[This is a blog post about MyPrivatePla.net written by the original owner of this domain, Shannon Larratt, taken from his blog ZENTASTIC.]
A few years ago a friend and I started work on a new community site, something that could grow an IAM type site to much larger Facebook-scale levels (generating and running not just the social network but also many media projects from within its communities), while addressing many of the shortcomings that we saw in community software. It was what we’d hoped to host on myprivatepla.net (dead site; don’t bother going there) — although of course with Jason’s passing this project was shelved.
The two major shortcomings that we saw in existing engines, coming from our experiences running community sites (me with BME’s IAM, and Jason with his own IAM2 software) were scalability and trust. For the latter, we asked ourselves how a userbase could trust a website if they didn’t trust the people running it — for example, the cases where Facebook admins have poked around inside the private messages of celebrities or otherwise abused the privacy of the site’s members, to say nothing of government warrants violating privacy. Jason and I solved this by encrypting absolutely everything possible — but doing it client-side. That is, all of the encryption takes place in the browser, so by the time it makes it to the server it’s completely encrypted. If you’re sending a message from one person to another, only the people involved are able to see it in its true form.
Given how easy it was to achieve the encryption aspects, I’m frankly a little surprised that nobody has implemented something like this — even if no mainstream company wanted to support it, I don’t think it would be difficult to write a browser plugin that added this functionality to Facebook or any other social sites.
Scalability was the other concern. The original IAM software, using ten year old hardware, was seriously optimized and could handle about 20,000 users on a single server (plus a fileserver) — and I’d wager with today’s technology could easily handle well over 100,000 users per server due to its optimization bias.
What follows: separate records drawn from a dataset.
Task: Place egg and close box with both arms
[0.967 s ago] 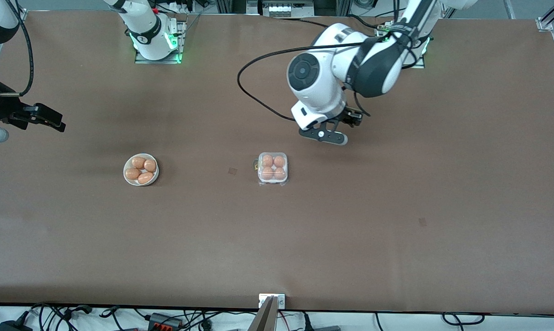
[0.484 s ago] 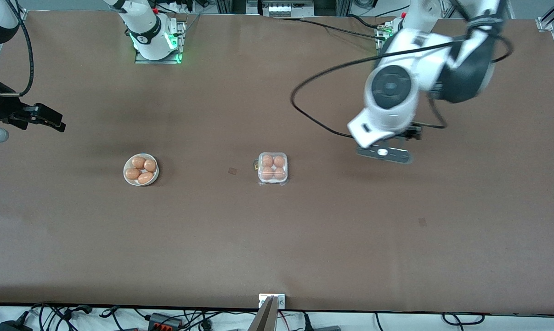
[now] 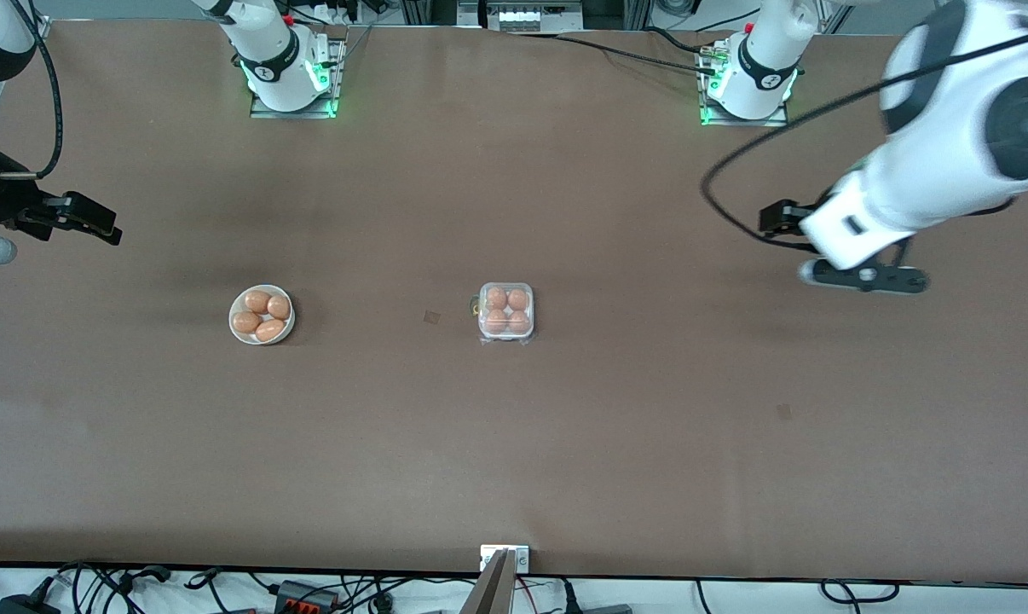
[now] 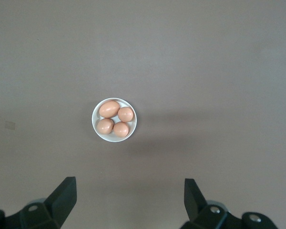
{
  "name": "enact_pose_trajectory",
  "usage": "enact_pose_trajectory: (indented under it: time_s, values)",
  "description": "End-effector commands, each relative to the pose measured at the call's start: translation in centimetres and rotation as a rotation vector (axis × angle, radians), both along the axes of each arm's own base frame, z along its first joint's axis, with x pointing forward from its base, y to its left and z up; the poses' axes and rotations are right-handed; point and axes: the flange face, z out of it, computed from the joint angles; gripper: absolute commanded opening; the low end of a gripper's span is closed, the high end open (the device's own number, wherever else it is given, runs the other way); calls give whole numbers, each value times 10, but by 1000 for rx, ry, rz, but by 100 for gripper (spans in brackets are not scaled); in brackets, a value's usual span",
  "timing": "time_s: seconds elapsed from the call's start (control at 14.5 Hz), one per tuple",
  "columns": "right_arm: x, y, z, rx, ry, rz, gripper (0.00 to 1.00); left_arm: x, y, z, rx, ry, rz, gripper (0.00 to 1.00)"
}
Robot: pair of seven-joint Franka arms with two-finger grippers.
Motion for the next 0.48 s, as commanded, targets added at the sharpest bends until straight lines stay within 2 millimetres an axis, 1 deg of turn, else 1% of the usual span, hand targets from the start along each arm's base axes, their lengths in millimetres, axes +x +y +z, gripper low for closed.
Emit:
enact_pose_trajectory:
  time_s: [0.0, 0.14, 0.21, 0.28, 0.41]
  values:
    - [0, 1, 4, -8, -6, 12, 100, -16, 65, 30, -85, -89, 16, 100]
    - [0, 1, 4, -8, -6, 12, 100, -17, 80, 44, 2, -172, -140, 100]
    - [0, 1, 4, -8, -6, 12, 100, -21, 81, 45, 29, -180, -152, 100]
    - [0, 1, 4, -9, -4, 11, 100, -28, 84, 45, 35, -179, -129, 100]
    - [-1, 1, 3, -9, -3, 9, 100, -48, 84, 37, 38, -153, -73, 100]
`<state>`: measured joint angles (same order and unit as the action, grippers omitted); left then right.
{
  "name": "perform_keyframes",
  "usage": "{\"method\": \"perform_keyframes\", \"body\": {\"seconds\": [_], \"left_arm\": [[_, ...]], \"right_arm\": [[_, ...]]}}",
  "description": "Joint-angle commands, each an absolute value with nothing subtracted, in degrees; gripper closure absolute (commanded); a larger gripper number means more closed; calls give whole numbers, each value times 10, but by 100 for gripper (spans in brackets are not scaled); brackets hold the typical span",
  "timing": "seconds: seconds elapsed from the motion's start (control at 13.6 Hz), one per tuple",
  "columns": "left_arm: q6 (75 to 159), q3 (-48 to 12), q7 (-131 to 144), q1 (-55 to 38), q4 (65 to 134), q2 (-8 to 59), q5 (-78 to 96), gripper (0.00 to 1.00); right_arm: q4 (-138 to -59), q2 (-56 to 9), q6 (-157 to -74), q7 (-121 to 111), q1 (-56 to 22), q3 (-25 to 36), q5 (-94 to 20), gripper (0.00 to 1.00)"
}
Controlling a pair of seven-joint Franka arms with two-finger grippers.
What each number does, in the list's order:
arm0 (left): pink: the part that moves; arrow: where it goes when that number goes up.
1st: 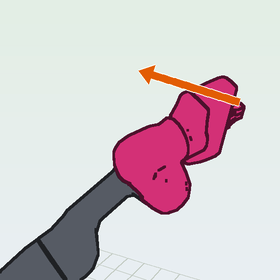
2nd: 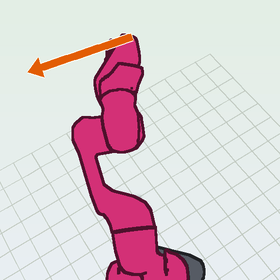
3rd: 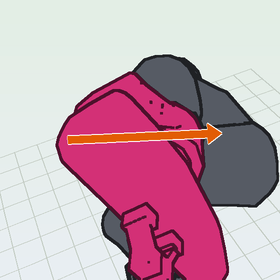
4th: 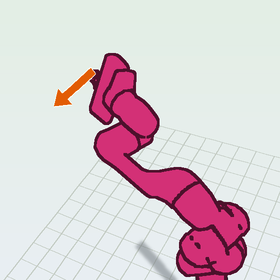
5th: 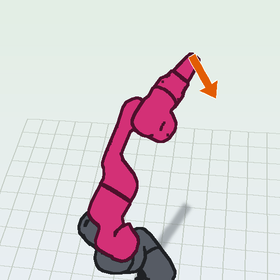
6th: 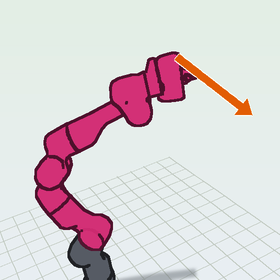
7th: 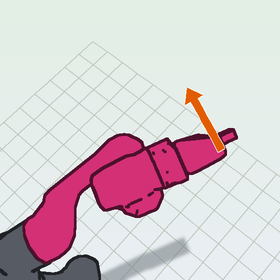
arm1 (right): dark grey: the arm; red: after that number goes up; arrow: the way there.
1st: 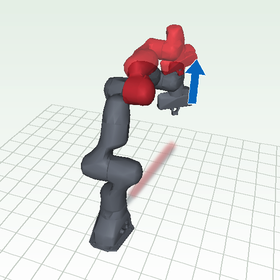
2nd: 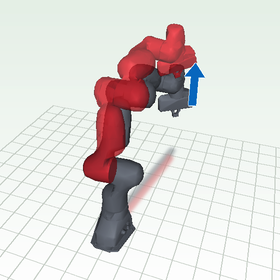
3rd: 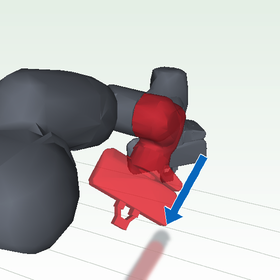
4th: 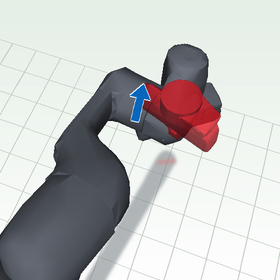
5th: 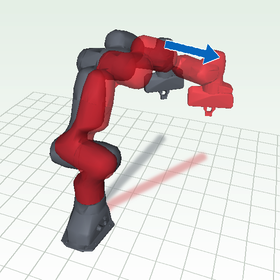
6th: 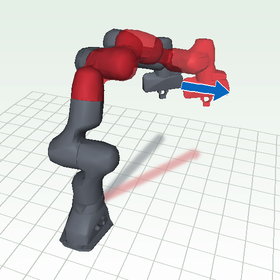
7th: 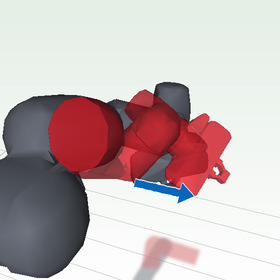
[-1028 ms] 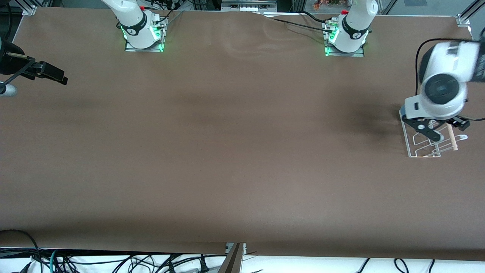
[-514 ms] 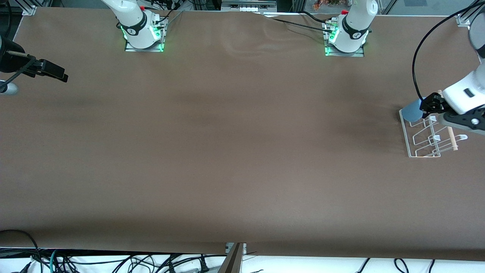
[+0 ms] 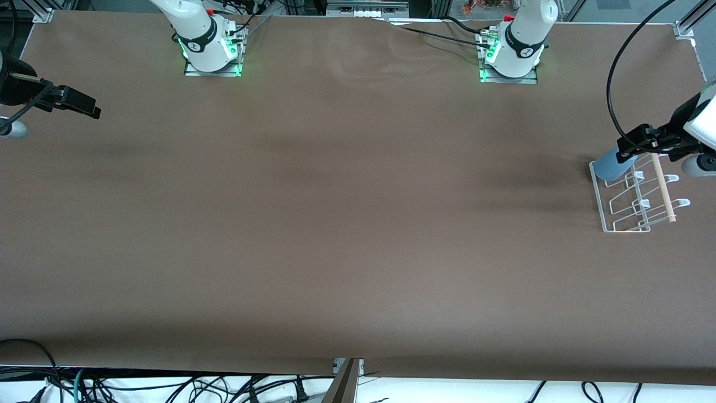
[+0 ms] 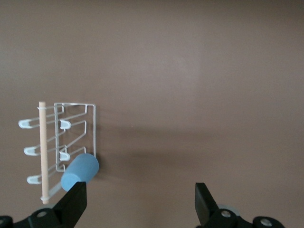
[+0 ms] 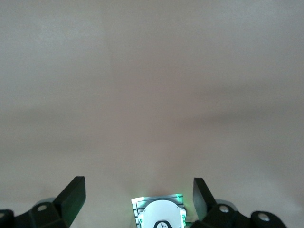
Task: Transfer cup to left arm and place on rack
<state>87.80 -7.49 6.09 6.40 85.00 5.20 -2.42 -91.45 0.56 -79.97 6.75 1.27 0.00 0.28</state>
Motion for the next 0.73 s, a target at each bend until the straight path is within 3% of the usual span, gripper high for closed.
{"method": "perform_keyframes", "body": {"seconds": [0.0, 0.66], "left_arm": [[846, -73, 119, 57, 818, 65, 11, 0], [846, -76, 121, 56, 817, 77, 5, 0]], "right_arm": [[-907, 10, -787, 70, 9, 3, -4, 0], [-905, 8, -788, 70, 9, 4, -2, 0]]}}
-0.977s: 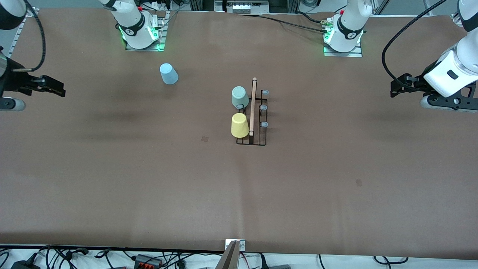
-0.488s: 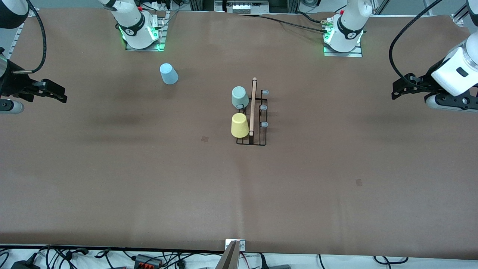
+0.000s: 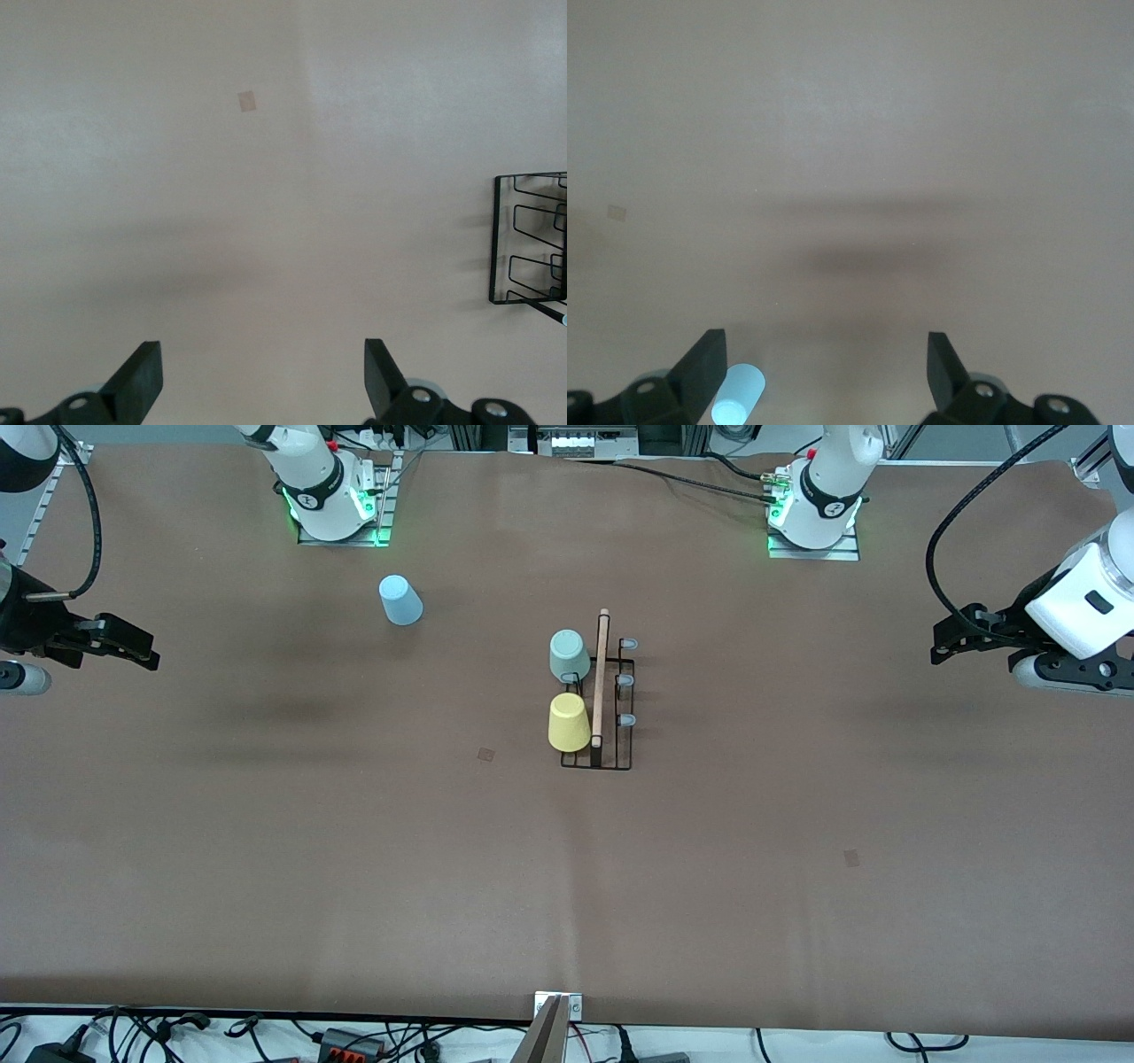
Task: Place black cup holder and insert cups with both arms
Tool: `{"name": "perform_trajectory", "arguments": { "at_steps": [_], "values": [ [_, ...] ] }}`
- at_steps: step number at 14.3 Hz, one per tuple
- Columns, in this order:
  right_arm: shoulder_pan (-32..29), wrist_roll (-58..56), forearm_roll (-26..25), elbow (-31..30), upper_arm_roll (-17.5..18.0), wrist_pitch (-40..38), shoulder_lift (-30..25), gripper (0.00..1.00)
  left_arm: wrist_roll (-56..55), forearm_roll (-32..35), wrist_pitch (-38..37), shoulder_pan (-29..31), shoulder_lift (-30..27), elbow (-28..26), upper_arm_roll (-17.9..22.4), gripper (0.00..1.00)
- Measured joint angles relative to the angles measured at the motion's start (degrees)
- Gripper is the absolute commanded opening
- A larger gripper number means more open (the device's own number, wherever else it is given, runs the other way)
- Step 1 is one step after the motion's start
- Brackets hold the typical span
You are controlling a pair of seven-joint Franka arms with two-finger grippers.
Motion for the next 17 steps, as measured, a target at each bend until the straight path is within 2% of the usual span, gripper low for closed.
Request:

However, it didn’t scale cleanly past that, although there were drawing-board multi-server implementations capable of handling far more users… Nonetheless, it was far from cheap to host, and would have only become more expensive. Facebook is said to have approaching a quarter million servers (or four or five thousand users per server, not surprising given the inefficiency of code necessitated by their AJAX-heavy philosophy and extreme “live” design), and given by the desperate attempts they’ve made recently to monetize, it’s clear that it’s a challenge paying for it all — and even if you do figure out how to monetize a site that large, it’s often difficult to stay above water for the first few years before you hit critical mass. Since we were eyeballing a mainstream site, we brainstormed solutions to avoid all of this, perhaps to bypass most hosting costs altogether by changing the rules.
Since we’d built a design philosophy in which the servers didn’t have to be trusted — public key cryptography both kept content private and perhaps more importantly protected it from tampering, the idea evolved to completely get rid of all or the majority of the servers by offloading the servers to the client side as well… Since these days people’s home computers are often always online, they would act as the hosts, both hosting for the data (public and private), the bandwidth (again, both between users and to the public), and “brains” of the site. I’m sure there would be a way to achieve this via a massive browser plugin, but the thought was to do it via a standalone app that people could run.
The home server end of things drew from a lot of the technologies developed for the darknet, projects like Freenet and Tor. For example, when relevant Onionskin routing with encrypted data was used so that when data needed to moved around, it wasn’t clear what was being moved, to whom it was being moved, or what it even was. To deal with the reality that home computers, even if theoretically always on, rarely are, the home servers acted in clusters — private content (as well as acting as the server for mobile devices) was echoed across the computers of your friends. Public content replicated as it was viewed, both so that the more people wanted to see something, the faster it would get (like a torrent), but also so that content was extremely secure against censorship.
There was also a mountain of work done to define how the system worked from an interface point of view, how personal sites and business sites could be managed, how people could group together to publish content like magazines and blogs, and so on, and some of that’s quite clever (all the things that I wanted the next IAM to become — and looking back now, there were a lots of things IAM — founded well over a decade ago — did that were many years ahead of their time), but I think the encryption and distributed nature are more important and what I wanted to mentioned here before I forget.
The thought behind all of this was to create a trusted social web where every user that’s added, adds power to the system (rather than draining it, as you’d get in a central-server architecture). None of the ideas or technologies are fundamentally new, but I don’t think I’ve ever seen them synthesized quite in this way. My own project is completely dead in the water for a wide range of reasons, but I sure would to see someone implement it… Whoever does may well find themselves being a big part of creating a better world.